─── Material supplied ───
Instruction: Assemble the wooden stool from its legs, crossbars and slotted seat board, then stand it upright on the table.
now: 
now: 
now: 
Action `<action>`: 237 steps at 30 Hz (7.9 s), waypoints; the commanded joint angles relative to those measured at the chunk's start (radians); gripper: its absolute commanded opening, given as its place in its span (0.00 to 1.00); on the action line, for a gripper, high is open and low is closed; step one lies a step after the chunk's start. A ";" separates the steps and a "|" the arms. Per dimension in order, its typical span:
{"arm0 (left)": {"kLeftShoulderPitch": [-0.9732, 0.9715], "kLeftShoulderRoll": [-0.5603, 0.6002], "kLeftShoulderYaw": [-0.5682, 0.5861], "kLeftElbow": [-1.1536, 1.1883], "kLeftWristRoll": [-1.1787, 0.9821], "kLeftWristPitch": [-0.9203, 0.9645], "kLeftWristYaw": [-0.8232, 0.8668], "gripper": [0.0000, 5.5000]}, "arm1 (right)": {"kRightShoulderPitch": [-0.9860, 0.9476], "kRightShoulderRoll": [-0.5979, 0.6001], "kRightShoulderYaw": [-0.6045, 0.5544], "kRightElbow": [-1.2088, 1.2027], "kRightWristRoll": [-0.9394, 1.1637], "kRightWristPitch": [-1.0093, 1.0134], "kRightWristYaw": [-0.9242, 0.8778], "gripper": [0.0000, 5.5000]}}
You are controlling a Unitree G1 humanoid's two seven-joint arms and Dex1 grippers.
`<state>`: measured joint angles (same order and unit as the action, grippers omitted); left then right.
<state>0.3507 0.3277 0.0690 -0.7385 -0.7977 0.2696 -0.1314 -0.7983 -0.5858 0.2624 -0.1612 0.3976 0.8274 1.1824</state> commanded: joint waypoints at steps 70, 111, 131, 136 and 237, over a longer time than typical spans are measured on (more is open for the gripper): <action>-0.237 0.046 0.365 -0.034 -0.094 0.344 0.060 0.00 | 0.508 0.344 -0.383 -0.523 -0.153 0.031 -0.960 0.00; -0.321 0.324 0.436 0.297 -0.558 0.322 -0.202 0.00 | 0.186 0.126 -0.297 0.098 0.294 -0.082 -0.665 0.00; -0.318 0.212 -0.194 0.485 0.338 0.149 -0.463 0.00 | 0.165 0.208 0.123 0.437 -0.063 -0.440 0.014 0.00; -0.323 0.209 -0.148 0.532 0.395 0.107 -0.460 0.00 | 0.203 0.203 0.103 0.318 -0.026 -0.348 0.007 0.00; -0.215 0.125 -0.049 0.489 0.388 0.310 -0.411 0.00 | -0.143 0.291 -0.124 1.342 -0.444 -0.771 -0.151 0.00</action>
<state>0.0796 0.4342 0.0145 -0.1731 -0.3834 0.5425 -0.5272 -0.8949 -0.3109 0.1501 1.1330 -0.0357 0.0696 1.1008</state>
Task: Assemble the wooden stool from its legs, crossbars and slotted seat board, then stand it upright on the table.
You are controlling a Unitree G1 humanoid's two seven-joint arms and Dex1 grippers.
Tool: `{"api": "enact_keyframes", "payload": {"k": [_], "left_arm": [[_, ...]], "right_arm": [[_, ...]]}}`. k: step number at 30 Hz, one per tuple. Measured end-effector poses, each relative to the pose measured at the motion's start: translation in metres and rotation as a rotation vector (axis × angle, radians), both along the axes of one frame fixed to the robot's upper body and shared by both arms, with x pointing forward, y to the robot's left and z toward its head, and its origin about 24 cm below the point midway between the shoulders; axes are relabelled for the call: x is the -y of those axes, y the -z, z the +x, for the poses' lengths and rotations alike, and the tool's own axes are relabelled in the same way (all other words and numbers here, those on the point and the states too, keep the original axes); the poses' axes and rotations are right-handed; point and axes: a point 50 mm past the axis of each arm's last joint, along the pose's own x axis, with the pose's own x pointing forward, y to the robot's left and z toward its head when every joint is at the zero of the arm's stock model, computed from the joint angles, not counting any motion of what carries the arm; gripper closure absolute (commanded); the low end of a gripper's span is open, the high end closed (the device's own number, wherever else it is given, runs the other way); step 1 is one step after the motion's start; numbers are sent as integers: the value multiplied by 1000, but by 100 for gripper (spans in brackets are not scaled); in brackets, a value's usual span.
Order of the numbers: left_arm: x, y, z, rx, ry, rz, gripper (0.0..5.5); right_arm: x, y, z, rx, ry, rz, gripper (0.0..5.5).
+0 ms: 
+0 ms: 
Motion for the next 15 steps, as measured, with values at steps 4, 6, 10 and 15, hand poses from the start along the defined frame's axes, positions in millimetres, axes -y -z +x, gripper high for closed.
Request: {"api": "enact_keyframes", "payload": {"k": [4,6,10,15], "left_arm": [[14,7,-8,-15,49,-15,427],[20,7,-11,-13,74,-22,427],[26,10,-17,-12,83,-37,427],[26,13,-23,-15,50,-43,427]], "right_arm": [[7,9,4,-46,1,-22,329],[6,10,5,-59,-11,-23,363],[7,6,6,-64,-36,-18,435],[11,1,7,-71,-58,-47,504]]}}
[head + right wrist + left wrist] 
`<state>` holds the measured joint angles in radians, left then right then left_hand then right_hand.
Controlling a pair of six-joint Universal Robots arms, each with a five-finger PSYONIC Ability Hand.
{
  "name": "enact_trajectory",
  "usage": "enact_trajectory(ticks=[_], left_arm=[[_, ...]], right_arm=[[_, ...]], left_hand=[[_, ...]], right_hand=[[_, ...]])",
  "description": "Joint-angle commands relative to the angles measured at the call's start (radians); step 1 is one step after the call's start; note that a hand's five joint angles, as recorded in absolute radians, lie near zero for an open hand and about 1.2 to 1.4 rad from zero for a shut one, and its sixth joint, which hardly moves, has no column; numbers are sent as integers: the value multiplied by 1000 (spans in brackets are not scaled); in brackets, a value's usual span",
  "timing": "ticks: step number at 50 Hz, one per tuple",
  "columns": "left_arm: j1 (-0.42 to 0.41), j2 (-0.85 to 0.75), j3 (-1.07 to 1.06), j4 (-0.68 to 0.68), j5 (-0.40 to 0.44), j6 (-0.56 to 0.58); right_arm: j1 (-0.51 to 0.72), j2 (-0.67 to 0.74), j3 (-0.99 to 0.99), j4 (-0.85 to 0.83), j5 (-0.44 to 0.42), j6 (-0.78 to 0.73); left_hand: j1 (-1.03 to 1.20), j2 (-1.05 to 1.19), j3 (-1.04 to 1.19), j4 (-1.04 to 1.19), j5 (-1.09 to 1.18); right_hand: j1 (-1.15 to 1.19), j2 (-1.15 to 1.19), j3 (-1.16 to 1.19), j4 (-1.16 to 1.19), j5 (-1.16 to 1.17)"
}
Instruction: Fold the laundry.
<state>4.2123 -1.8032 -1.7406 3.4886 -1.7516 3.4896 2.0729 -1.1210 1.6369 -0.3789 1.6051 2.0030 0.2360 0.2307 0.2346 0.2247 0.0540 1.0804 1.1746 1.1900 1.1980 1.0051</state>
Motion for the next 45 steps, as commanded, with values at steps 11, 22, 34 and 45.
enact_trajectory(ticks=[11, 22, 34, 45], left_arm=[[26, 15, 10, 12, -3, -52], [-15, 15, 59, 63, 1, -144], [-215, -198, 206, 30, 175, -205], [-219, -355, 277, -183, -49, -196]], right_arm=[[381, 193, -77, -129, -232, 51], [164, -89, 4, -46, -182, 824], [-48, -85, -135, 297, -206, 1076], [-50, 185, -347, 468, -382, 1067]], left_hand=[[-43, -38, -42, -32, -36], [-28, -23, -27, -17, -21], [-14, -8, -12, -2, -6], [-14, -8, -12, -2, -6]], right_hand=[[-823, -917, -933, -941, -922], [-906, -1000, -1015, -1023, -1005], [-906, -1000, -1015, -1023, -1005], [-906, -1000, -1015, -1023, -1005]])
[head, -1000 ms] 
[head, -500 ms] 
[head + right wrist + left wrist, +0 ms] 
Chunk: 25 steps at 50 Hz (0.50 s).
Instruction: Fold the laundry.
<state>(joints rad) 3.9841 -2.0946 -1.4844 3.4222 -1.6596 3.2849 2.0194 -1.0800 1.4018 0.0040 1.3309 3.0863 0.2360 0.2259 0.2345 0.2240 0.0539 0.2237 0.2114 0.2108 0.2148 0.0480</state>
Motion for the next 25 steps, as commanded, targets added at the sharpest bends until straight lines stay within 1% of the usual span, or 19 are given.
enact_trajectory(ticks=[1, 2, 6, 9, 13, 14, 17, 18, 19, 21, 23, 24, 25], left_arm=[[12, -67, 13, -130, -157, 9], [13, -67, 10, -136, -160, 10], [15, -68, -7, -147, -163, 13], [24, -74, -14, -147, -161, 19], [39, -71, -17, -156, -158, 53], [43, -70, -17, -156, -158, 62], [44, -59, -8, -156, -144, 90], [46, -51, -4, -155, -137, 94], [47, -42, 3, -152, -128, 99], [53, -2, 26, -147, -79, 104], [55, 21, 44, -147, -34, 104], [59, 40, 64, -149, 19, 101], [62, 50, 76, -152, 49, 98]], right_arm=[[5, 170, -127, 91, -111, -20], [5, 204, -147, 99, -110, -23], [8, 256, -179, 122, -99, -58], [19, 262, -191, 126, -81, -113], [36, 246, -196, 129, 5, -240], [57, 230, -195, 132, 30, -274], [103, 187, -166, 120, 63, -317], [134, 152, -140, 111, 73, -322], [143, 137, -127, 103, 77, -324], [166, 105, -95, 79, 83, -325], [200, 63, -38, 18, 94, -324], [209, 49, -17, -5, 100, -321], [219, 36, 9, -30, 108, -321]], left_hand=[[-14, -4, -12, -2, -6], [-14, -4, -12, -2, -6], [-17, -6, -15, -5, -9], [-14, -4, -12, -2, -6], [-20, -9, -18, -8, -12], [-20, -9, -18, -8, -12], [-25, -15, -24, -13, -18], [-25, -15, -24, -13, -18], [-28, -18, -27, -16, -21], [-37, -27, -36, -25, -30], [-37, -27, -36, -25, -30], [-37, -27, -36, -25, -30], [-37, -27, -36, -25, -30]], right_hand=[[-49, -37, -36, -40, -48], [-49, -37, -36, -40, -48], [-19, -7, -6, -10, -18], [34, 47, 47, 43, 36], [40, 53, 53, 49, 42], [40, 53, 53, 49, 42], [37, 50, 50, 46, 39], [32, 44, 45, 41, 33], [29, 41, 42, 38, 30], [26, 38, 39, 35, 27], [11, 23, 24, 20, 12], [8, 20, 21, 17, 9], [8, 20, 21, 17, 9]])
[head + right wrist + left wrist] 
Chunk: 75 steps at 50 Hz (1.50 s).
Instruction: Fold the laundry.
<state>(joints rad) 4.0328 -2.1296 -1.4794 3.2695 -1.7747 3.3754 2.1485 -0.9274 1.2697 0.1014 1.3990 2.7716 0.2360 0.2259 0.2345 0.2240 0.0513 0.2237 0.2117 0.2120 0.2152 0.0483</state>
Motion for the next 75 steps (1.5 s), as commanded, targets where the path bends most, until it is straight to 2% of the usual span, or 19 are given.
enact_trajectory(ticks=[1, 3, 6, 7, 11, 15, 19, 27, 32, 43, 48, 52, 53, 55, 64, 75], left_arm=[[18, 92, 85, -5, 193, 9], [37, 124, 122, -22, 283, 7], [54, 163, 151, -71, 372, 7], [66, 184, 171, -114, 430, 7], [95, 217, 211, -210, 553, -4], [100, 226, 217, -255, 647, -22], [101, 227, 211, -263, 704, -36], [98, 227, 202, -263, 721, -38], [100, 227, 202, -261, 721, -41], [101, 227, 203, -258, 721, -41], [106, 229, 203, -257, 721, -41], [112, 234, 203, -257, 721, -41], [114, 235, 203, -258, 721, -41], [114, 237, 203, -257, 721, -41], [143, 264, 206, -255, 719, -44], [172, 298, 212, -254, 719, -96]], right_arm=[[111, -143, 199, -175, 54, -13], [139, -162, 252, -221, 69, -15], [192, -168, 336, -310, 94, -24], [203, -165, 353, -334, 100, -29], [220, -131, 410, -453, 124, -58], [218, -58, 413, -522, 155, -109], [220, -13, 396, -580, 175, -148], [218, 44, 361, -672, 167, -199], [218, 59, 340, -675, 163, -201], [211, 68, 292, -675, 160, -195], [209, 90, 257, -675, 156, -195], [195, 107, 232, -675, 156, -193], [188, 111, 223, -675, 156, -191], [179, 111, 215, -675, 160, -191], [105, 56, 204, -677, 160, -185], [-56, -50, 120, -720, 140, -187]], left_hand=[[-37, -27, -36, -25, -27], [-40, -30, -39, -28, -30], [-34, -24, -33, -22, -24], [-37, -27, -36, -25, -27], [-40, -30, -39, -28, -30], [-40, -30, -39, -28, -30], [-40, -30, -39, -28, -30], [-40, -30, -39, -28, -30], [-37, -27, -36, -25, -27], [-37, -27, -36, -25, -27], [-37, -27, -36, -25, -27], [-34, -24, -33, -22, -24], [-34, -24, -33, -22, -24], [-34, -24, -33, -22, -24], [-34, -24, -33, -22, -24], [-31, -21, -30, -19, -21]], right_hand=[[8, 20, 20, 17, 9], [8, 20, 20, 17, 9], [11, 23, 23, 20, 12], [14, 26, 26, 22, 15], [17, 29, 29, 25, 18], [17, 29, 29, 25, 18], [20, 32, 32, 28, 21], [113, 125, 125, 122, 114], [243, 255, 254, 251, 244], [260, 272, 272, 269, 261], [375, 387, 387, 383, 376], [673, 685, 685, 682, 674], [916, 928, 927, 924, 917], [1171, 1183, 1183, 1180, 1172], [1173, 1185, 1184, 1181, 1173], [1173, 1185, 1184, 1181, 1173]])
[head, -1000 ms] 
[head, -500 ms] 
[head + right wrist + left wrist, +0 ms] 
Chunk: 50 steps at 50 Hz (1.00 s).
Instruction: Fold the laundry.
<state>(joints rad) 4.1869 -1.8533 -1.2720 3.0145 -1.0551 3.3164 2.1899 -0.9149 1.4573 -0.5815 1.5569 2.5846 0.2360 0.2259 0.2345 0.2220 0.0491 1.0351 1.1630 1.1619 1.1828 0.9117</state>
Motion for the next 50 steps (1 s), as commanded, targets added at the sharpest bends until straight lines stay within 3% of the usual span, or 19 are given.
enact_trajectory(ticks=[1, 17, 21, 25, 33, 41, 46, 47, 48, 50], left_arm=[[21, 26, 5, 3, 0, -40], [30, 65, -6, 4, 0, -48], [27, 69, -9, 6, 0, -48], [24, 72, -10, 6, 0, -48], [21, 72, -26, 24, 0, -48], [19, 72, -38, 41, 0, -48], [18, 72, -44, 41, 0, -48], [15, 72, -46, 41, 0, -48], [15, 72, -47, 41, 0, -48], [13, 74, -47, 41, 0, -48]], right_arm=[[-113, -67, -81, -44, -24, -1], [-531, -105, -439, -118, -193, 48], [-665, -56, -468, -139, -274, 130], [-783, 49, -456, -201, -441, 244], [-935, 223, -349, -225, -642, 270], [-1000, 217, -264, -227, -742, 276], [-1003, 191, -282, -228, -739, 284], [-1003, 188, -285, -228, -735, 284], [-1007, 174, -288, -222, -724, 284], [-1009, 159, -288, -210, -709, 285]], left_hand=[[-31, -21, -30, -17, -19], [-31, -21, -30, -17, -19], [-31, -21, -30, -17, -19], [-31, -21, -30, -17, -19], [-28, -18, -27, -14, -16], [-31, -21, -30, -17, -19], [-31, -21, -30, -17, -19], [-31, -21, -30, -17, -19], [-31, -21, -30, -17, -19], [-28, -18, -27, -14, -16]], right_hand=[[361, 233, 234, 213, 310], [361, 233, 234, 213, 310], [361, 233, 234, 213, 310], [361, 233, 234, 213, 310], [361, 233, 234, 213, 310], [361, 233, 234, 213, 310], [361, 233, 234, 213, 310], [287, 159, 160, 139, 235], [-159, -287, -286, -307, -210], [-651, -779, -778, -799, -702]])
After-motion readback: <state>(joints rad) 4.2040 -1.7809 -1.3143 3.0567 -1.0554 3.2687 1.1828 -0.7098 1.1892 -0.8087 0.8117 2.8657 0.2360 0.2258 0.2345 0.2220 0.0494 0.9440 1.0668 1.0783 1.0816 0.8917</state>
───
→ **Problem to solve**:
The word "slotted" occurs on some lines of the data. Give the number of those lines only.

→ **Response**:
2